# Solved: Among the four northwestern states, Washington has 51% of the total population, Oregon has 30%, Idaho has 11%, and

#### ByDr. Raju Chaudhari

Oct 14, 2020

Among the four northwestern states, Washington has 51% of the total population, Oregon has 30%, Idaho has 11%, and Montana has 8%. A market research selects a sample of 1000 subjects, with 450 in Washington, 340 in Oregon, 150 in Idaho and 60 in Montana. At the 0.05 significance level, test the claim that the sample of 1000 has a distribution that agrees with the distribution of state population.

#### Solution

The proportions are $p{Washington}=0.51, p{Oregon} =0.3, p{Idaho} = 0.11, p{Montana} = 0.08$.

The observed data is

State Obs.
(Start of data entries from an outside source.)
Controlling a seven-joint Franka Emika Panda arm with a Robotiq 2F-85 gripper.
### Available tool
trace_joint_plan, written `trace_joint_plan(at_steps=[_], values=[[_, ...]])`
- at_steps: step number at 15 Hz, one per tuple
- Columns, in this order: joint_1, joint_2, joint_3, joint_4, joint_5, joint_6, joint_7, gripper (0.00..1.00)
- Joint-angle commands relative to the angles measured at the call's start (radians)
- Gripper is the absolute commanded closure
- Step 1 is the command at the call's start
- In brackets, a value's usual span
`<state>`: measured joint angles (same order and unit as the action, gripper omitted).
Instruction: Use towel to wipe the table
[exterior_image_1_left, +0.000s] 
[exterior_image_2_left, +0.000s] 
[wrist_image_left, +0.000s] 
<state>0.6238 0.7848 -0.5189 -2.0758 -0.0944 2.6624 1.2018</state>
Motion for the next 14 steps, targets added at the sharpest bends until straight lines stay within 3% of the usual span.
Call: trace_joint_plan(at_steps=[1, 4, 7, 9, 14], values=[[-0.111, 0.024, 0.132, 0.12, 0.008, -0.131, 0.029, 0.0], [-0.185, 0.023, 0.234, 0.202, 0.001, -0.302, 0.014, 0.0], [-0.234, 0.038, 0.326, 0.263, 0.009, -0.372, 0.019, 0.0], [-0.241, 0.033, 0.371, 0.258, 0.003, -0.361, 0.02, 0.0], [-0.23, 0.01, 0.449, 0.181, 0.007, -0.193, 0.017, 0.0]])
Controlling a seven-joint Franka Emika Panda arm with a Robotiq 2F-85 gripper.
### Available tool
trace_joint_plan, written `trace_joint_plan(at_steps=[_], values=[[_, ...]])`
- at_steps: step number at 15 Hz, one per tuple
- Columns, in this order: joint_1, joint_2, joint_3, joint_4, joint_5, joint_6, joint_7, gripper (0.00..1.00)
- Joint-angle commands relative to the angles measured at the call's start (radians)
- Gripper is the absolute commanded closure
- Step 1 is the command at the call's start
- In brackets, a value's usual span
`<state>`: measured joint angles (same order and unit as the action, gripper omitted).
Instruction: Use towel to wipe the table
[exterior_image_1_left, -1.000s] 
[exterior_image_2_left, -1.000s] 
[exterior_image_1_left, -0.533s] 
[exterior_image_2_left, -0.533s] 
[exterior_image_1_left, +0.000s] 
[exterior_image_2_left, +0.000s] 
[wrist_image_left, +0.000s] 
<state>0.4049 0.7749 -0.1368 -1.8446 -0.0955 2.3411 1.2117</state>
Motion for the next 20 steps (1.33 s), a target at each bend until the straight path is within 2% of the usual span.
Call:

Freq.$(O)$ Prop.
Washington 450 0.51
Oregon 340 0.3
Idaho 150 0.11
Montana 60 0.08

The null and alternative hypothesis are as follows:

$H0:p{Washington}=0.51, p{Oregon} =0.3, p{Idaho} = 0.11, p_{Montana} = 0.08$

(i.e., The sample of 1000 subjects has a distribution that agrees with the distribution of state populations.)

$H_1:$ The sample of 1000 subjects has a distribution that does not agrees with the distribution of state populations.

Test statistic

The test statistic for testing above hypothesis is

 \begin{aligned} \chi^2& = \sum \frac{(O_{i} -E_{i})^2}{E_{i}} \sim \chi^2_{(k-1)}\\ \end{aligned}

Level of Significance

The level of significance is $\alpha =0.05$.

Critical value of $\chi^2$

The level of significance is $\alpha =0.05$. Degrees of freedom $df=k-1=4-1 =3$.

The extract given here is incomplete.